Ora é precisamente a mísera “espécie de árvores” colocadas na Rua Santos Bernardes há exatamente cinco anos, em substituição de outras de muito maior porte que ali existiam até à data e estavam perfeitamente ambientadas (abatidas, aí sim, sem justificação alguma), a problemática.

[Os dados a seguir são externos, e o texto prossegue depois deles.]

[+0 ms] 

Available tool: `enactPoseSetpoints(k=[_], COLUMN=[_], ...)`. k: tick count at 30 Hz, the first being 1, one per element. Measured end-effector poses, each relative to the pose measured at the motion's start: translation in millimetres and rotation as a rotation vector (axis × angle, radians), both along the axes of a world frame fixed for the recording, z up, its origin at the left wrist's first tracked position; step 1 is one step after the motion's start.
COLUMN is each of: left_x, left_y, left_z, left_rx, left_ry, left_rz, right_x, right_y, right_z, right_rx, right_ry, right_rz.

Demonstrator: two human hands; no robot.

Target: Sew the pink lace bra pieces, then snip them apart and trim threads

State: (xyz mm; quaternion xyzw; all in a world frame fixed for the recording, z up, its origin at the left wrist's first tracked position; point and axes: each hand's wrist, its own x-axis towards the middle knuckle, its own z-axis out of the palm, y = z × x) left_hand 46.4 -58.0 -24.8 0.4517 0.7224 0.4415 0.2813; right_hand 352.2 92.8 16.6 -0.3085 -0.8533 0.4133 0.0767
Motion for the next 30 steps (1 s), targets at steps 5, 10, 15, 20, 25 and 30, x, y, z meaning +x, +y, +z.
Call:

Em causa estão tomadas de posição políticas. Cofinanciar-se à descarada e ao desbarato garrafões e enfeitezinhos de rotundas no valor de milhões e reorganizações de estacionamento (“jobs” na nova EMEL torriense) faz-se levianamente. Com a mesma leviandade se usurpa em sede de IMI o que falta para colmatar os encargos. Já ninharias...
Retomando: Não se questiona a responsabilidade legal da autarquia, mas é fácil interrogarmo-nos sobre o porquê de não se auscultar a opinião das gentes de Torres Vedras em decisões revelantes, achando-se que um ato eleitoral - por si só - legitima toda e qualquer prática. Sobrevaloriza-se apenas o incómodo de certos residentes face a flora cronologicamente muito anterior ao tempo de vida de qualquer dos queixosos. Acontece que sob o ponto de vista legal, são os torrienses, mas acima de tudo os portugueses, que têm autoridade sobre o seu território.
Mas sabemos que para os lados da câmara são muito dados à inércia em certas questões. Veja-se a quase nenhuma sensibilização dos torrienses para a praga de pombos que temos na cidade.
Corrijo então... inércia e imundice. Só por imundice declarada se vai a Lisboa, no âmbito dos festejos de Carnaval, endeusar alguém que pela sua intransigência deixou a capital de um país insalubre, por altura de outros festejos.
Desculpe-me ser tão prosaico e fazer de Velho do Restelo, mas, quando estamos a falar de Carnaval, o tom é mesmo este.
É mais que evidente que Carnaval localmente não falta.